_Instructions for the task_: Nothing but text lines should be duplicated: start with the first line of the listing below and stop after the line holding "Spot the black shirt", omitting pictures.
········
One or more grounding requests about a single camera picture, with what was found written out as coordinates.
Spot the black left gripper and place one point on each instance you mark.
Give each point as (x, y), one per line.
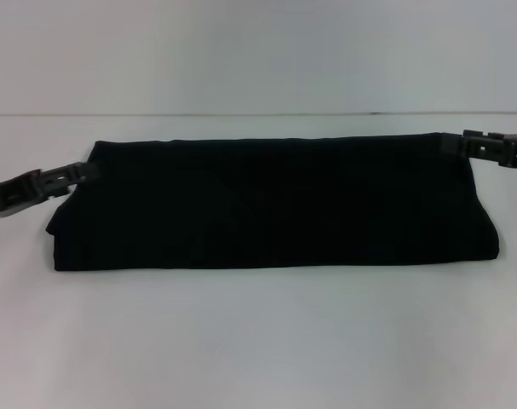
(11, 196)

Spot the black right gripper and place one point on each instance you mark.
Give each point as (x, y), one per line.
(515, 151)

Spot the black shirt with FREE print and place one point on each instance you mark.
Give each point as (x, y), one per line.
(262, 204)

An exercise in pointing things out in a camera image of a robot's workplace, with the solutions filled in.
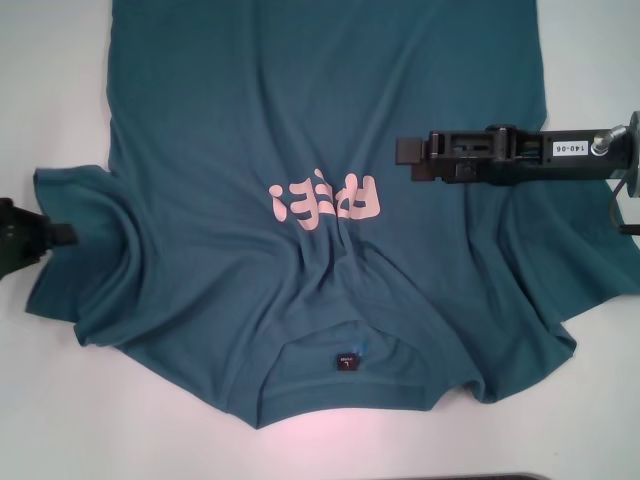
········
_Your solution_:
One or more grounding requests about a single camera picture, with what was found written out as coordinates.
Spot the black left gripper and place one point on each instance you mark.
Give each point as (x, y), one per line.
(11, 196)

Spot the black right gripper and place one point on each instance you mark.
Give each point as (x, y), one per line.
(515, 151)

Spot the black shirt with FREE print and place one point on each instance you mark.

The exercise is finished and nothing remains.